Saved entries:
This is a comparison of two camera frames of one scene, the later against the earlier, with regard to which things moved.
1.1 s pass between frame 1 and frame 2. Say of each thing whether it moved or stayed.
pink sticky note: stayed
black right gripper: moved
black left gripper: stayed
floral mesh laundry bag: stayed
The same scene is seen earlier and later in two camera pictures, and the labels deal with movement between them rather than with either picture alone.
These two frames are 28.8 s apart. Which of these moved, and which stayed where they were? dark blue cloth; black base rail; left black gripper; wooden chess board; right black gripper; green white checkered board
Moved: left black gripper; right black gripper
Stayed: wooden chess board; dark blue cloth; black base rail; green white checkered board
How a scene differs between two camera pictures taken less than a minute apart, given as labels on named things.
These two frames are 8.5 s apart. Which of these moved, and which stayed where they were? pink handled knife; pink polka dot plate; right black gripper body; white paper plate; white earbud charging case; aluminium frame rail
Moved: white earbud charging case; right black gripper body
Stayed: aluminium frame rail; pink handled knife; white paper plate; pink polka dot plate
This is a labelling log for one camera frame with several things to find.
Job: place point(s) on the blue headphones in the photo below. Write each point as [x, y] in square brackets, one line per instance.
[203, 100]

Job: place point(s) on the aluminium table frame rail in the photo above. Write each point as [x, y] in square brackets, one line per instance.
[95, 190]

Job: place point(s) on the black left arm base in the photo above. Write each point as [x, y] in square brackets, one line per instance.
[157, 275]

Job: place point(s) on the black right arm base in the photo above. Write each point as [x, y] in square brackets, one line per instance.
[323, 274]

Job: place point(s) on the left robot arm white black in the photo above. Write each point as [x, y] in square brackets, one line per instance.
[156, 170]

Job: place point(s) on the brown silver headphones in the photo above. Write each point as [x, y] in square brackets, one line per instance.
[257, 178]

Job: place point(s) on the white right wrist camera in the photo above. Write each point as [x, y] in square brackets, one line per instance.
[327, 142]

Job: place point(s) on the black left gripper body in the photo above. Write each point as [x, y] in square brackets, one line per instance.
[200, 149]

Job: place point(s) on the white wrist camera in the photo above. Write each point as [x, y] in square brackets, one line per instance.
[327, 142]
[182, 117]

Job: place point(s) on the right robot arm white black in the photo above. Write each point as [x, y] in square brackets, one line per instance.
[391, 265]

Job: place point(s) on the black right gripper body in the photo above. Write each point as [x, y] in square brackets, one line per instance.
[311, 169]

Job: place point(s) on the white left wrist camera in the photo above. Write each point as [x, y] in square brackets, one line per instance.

Work to complete »
Nothing added, nothing dropped: copy the data above.

Expected answer »
This is a comparison of two camera frames of one scene, the later against the earlier, with regard to which things moved.
1.1 s pass between frame 1 and frame 2. Say of each thing whether it moved or stayed.
pink sticky note: stayed
black right gripper: moved
black left gripper: stayed
floral mesh laundry bag: stayed
The same scene is seen earlier and later in two camera pictures, and the labels deal with movement between them rather than with either picture alone.
These two frames are 28.8 s apart. Which of these moved, and which stayed where they were? dark blue cloth; black base rail; left black gripper; wooden chess board; right black gripper; green white checkered board
Moved: left black gripper; right black gripper
Stayed: wooden chess board; dark blue cloth; black base rail; green white checkered board
How a scene differs between two camera pictures taken less than a minute apart, given as labels on named things.
These two frames are 8.5 s apart. Which of these moved, and which stayed where they were? pink handled knife; pink polka dot plate; right black gripper body; white paper plate; white earbud charging case; aluminium frame rail
Moved: white earbud charging case; right black gripper body
Stayed: aluminium frame rail; pink handled knife; white paper plate; pink polka dot plate
This is a labelling log for one camera frame with several things to find.
Job: place point(s) on the blue headphones in the photo below. Write each point as [x, y] in square brackets, one line per instance.
[203, 100]

Job: place point(s) on the aluminium table frame rail in the photo above. Write each point as [x, y] in square brackets, one line per instance.
[95, 190]

Job: place point(s) on the black left arm base in the photo above. Write each point as [x, y] in square brackets, one line per instance.
[157, 275]

Job: place point(s) on the black right arm base in the photo above. Write each point as [x, y] in square brackets, one line per instance.
[323, 274]

Job: place point(s) on the left robot arm white black in the photo above. Write each point as [x, y] in square brackets, one line per instance.
[156, 170]

Job: place point(s) on the brown silver headphones in the photo above. Write each point as [x, y] in square brackets, one line per instance.
[257, 178]

Job: place point(s) on the white right wrist camera in the photo above. Write each point as [x, y] in square brackets, one line per instance.
[327, 142]

Job: place point(s) on the black left gripper body in the photo above. Write each point as [x, y] in square brackets, one line per instance.
[200, 149]

Job: place point(s) on the white wrist camera in the photo above. Write each point as [x, y] in square brackets, one line per instance.
[327, 142]
[182, 117]

Job: place point(s) on the right robot arm white black in the photo above. Write each point as [x, y] in square brackets, one line per instance.
[391, 265]

Job: place point(s) on the black right gripper body in the photo above. Write each point as [x, y] in square brackets, one line per instance.
[311, 169]

Job: place point(s) on the white left wrist camera in the photo above. Write each point as [x, y] in square brackets, one line per instance.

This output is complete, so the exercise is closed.